Does anyone know the yields of gold eproms?


----------



## Barren Realms 007 (Jul 25, 2010)

It varies with size, age, shape, mfg., type. It is too broad of a question. If you can post a pick it might help you.


----------



## copperkid_18 (Jul 25, 2010)

the first 1 in the picture is what I am asking about. The guy said he had 120 at that price and if I bought them all he would give me 30 more for free

http://cgi.ebay.com/ws/eBayISAPI.dll?ViewItem&item=220641284943&ssPageName=ADME:X:RTQ:US:1123


----------



## Barren Realms 007 (Jul 25, 2010)

The one on the left has gold top and legs and a gold lid, the other 3 only have a small amount.
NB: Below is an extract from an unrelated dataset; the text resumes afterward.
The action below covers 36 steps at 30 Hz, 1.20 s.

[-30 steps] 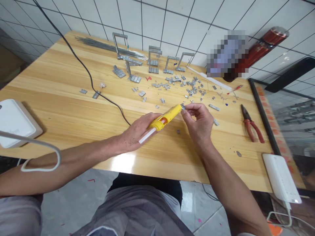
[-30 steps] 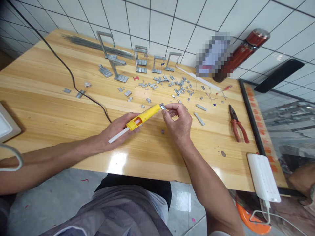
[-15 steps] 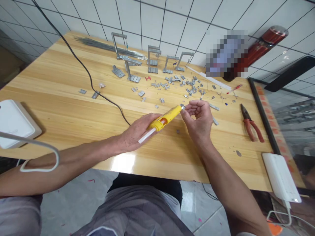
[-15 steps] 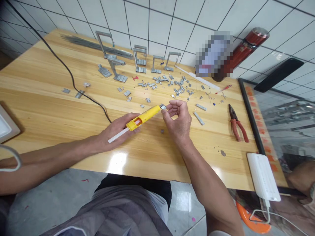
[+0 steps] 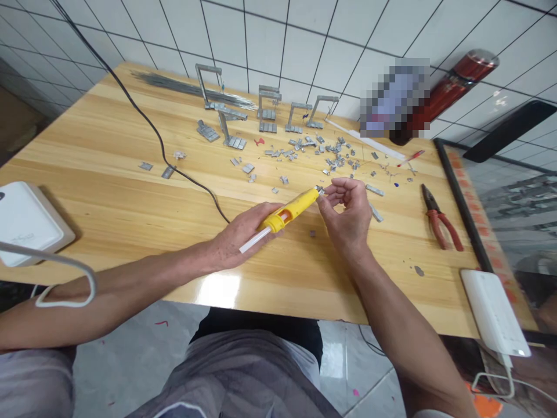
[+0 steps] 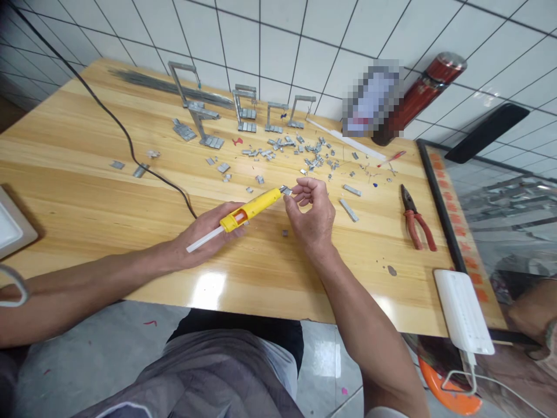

It will cost more to buy and ship at that price than what you will be able to recover for values. He is sell as refurbished chips so he will possibly getting more than gold content value.


----------



## lazersteve (Jul 25, 2010)

That generation of eprom can be erased and reprogrammed using UV light. They are useful for the repair of old arcade machines and likely have more value as working components than the scrap value to the right person.

Steve


----------



## glorycloud (Jul 25, 2010)

It seems like I have to pay $10+ for eproms when I need
to change the emulation in some of the Okidata printers
that I refurbish and sell. (Programmed eproms - not blanks).


----------



## gecekurdu42 (Oct 1, 2010)

Turkey is very expensive  
1 pound gold plated eprom 20 Dolars.


----------